WORK REQUIRED » Please copy each line of the records below that holds the word "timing".

PROVIDED MATERIAL »

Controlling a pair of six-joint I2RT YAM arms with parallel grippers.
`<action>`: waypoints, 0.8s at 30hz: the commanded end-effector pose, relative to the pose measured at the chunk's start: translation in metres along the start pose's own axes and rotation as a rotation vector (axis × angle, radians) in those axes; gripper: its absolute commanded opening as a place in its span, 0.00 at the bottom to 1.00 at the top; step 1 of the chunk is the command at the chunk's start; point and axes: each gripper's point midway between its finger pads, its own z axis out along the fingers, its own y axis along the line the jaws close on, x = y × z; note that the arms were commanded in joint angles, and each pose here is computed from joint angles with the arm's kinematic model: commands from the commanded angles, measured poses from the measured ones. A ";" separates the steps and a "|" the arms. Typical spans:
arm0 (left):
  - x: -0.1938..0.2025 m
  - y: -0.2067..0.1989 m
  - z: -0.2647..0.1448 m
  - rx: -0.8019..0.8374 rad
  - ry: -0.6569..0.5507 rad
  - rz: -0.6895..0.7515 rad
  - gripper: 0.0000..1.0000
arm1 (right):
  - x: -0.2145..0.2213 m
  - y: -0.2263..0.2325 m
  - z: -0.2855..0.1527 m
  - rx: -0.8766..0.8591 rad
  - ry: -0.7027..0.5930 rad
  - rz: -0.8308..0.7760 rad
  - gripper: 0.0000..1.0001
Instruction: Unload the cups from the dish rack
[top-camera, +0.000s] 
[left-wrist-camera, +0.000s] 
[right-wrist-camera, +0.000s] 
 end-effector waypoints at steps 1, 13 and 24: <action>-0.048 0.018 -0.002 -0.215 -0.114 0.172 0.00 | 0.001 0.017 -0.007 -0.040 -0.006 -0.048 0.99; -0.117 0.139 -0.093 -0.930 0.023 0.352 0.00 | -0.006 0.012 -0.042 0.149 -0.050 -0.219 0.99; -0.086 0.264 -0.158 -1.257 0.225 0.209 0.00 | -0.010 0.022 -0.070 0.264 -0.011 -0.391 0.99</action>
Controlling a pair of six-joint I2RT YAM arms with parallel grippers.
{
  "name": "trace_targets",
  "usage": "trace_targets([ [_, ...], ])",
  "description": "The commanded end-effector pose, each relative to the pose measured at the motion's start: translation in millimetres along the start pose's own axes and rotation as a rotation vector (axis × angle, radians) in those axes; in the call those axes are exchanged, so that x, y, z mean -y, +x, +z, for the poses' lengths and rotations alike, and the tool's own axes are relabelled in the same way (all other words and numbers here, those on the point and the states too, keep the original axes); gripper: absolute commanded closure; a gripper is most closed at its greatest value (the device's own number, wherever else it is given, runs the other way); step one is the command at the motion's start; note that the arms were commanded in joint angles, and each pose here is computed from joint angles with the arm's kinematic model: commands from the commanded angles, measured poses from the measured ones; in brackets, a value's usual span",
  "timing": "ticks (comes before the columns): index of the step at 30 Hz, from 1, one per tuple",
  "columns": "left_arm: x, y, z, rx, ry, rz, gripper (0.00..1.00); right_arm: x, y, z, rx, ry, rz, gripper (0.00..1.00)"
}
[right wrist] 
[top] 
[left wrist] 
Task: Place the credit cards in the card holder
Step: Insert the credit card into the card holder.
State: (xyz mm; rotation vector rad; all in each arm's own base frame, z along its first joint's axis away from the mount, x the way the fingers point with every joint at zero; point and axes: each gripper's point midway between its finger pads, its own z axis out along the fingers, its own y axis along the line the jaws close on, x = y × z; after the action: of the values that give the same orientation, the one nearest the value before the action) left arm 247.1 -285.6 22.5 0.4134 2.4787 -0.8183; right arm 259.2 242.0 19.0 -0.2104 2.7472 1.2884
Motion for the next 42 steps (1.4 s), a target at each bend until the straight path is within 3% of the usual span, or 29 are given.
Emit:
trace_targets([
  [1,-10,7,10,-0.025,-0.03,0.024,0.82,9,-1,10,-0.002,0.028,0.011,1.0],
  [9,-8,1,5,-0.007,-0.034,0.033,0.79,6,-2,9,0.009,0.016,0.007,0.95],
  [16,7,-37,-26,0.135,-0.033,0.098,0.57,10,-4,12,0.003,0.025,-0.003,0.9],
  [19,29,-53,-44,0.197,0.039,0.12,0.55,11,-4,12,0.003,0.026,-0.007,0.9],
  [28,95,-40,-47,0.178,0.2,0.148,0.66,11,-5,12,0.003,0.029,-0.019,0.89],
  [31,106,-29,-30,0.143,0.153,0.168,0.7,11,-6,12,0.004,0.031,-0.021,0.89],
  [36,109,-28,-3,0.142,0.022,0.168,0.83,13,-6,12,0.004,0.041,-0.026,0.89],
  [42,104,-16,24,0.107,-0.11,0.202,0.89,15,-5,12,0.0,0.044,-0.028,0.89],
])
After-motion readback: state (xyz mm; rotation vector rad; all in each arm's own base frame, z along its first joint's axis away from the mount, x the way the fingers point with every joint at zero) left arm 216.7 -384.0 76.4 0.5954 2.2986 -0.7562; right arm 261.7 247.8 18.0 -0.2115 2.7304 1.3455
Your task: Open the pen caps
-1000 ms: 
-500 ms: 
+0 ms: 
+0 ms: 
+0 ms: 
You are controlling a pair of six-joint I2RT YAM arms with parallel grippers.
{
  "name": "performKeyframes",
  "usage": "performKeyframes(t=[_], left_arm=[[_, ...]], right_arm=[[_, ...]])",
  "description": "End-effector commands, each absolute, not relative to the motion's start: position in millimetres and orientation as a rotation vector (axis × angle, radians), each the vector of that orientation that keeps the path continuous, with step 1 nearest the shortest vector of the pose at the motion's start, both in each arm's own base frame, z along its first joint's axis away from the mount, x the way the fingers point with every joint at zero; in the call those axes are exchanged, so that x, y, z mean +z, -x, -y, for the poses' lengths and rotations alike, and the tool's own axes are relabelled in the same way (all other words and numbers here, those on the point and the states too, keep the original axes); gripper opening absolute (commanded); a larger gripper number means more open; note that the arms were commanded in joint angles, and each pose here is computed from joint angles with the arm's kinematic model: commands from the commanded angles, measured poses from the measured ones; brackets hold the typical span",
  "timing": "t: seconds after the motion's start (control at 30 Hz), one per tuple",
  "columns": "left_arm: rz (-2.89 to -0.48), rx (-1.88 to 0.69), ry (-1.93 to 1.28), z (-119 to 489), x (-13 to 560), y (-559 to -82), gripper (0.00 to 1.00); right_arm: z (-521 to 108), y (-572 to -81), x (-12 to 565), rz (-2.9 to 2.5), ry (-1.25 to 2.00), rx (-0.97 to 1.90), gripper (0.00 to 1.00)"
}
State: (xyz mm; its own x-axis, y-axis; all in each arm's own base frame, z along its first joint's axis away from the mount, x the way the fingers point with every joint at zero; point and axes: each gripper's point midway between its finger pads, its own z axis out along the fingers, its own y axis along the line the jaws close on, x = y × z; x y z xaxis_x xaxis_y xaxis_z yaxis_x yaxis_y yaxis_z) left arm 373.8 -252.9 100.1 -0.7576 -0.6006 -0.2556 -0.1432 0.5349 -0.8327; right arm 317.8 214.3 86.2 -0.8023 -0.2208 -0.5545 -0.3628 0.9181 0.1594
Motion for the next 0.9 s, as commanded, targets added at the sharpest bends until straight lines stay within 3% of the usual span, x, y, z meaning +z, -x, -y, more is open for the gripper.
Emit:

SOLUTION TO THIS EXERCISE »
  "timing": "ticks (comes before the columns): index of the step at 30 Hz, from 1, one per tuple",
  "timing": "t: seconds after the motion's start (control at 30 Hz), one per tuple",

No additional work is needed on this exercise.